A theme of many new restaurants opening in Manhattan is that they come from successful businesses outside of New York and are now ready to make it in the city. Another theme has been Tapas, and Latin inspired foods, which up until a few years ago had not been well represented, small plates along with the flexibility to spend less or more, likely more and with some food travel adventure about it. I am happy to say that Toro performs well as an exciting small plate restaurant which takes you on a culinary journey.
Beyond that, the menu is broken up into Cold Tapas and Jamones – Ham, Warm Tapas, Grilled (a la Plancha) Tapas and Paella. We sat at the Plancha-grill station which is raised from the floor of the restaurant and provides the entertainment of watching the food being prepared. The two working at this station were pleasant to speak with and shared a bit of insight about the food on the very first day. Sitting here also, if there are just two of you, makes for a bit quieter experience than being in the din of the dining room that has a sizable bar, and although not too busy on their unannounced first Saturday night in business, I am sure that the place will get to be raucous during dining rush hour.
We treated ourselves to a half order (which we were accommodated on and the full order being $36) of Iberico ham “De Fermin,” which lived up to its reputation of being one of the most precious foods, its subtle, nutty, nuanced flavors did not go unnoticed.
The highpoint of our dinner was the Paella De Conejo Y Lumach or rabbit and snail paella, we had the smaller plate ($30), but it is also available in a larger size as well.

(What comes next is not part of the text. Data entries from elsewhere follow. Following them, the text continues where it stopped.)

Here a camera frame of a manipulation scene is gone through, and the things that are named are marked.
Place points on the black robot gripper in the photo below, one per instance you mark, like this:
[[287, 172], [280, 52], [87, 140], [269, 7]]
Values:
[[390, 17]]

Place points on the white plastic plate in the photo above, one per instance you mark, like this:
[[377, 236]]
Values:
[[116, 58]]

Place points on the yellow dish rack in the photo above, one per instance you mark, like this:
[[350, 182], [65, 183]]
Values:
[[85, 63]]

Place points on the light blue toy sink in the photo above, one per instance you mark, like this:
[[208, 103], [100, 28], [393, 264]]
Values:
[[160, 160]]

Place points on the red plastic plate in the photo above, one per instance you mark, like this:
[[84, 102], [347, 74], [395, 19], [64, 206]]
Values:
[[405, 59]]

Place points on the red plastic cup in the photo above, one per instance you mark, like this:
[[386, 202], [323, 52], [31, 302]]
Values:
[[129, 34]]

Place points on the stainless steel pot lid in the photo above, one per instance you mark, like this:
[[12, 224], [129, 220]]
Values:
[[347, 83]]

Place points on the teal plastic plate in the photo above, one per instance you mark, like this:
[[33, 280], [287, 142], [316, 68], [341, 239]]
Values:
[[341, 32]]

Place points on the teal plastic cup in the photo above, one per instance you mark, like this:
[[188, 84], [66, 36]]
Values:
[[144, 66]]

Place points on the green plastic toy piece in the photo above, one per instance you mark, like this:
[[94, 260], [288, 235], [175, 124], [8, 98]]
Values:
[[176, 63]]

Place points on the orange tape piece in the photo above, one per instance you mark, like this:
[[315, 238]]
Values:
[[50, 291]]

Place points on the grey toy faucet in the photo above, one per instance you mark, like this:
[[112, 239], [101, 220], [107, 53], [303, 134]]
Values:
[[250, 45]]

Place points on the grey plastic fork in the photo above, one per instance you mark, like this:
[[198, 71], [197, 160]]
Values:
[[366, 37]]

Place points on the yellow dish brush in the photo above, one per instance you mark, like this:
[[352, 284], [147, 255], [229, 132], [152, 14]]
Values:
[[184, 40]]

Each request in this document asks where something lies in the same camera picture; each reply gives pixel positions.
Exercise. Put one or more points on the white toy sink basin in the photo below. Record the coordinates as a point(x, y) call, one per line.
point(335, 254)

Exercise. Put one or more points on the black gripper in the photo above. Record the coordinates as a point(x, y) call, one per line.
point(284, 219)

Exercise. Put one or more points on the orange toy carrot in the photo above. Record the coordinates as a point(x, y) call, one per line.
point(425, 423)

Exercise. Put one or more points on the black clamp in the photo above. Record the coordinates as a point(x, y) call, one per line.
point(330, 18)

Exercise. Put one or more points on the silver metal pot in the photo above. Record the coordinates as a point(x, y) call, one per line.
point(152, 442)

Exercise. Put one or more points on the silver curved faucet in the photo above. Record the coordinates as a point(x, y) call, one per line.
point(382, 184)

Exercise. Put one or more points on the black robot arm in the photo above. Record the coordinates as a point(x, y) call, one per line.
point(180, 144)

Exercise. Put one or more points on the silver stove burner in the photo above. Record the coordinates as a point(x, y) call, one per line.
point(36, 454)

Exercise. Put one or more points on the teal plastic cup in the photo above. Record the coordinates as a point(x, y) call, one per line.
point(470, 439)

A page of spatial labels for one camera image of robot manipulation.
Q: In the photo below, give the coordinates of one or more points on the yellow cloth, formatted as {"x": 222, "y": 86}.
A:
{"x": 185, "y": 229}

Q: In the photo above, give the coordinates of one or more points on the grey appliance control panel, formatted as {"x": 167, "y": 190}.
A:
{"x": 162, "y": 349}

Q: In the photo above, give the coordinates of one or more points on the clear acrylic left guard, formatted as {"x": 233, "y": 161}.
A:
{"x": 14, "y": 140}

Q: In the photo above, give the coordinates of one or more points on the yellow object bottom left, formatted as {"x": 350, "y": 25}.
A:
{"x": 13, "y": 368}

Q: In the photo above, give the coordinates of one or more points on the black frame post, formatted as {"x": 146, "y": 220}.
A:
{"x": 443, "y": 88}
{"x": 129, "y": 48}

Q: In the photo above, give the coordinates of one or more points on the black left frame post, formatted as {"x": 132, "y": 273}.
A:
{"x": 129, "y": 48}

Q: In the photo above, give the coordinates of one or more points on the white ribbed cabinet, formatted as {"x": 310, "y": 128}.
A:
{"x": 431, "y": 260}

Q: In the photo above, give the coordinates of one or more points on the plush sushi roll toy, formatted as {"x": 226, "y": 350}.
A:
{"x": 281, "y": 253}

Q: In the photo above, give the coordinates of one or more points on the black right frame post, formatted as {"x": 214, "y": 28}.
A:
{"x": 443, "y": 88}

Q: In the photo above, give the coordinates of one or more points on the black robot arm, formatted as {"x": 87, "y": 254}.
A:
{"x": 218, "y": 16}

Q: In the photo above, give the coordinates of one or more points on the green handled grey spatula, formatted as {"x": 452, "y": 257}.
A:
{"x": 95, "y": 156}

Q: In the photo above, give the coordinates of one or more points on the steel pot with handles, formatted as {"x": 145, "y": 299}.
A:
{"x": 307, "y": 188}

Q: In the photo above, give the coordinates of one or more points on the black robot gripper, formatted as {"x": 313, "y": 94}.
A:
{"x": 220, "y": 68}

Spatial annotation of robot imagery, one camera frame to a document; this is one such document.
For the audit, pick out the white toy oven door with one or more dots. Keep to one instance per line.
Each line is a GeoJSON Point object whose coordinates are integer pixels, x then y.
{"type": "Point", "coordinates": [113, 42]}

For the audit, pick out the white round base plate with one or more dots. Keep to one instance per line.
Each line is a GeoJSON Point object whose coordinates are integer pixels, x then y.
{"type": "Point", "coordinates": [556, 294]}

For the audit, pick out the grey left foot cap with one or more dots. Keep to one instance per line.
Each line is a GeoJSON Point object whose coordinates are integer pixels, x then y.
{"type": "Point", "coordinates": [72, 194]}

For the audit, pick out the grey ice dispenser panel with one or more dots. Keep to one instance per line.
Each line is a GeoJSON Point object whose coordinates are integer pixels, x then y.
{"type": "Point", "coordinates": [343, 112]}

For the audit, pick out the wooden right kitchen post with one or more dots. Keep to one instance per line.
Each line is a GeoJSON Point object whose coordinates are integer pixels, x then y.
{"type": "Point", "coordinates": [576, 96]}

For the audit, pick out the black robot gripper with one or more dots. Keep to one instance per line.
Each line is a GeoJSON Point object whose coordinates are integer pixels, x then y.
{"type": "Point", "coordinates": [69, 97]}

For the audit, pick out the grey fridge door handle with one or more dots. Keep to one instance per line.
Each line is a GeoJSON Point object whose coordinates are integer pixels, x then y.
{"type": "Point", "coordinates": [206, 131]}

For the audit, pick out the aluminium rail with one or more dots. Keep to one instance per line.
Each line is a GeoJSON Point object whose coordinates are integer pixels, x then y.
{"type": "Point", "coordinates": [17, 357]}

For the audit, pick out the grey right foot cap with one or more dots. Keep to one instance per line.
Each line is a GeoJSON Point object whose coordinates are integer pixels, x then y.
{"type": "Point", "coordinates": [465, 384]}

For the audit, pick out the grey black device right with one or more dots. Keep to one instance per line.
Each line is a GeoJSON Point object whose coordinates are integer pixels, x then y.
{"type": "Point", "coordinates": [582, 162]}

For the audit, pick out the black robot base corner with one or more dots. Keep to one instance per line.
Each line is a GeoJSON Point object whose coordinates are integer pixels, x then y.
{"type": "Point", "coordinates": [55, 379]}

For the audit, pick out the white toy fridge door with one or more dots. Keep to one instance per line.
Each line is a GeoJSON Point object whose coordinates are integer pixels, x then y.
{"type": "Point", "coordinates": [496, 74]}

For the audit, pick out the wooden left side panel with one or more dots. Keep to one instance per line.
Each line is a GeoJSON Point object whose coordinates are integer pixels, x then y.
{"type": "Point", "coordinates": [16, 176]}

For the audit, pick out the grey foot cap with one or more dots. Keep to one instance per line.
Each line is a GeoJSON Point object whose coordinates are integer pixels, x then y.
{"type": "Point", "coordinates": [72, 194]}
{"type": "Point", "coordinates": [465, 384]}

The paella dish was freshly cooked with a very rich and moist flavor and texture and was a standout amongst paellas I have tried. The crusty and caramelized sides and bottom were enjoyable but could have been enhanced slightly with a marginally different oven experience. Yes, it was the first night and it was great; enough for two to share as part of a tasting meal. We also tried the grilled corn with aioli, lime, espelette pepper and cheese. This was good. I would say it could have been better with a little less aioli and more lime.
There were just two choices for dessert, churros – fried dough with chocolate sauce or a not easily described dessert that in fact was goat’s milk yogurt mousse with licorice caramel along with heirloom apples and fennel, beautiful to look at, and interesting to taste, it scored well. I would have liked more variation on the texture, something crisper involved; the apples were too finely cut to play that side of the continuum.
Toro helps expand this neighborhood and the available dining options, and with a high-octane menu. The restaurant has a casual bar oriented feel but a menu that is ambitious and original and will likely evolve. Toro is an example of how the restaurant business has gotten even more competitive with quality dining options, challenging competing business to keep on their toes, and fighting the bulls.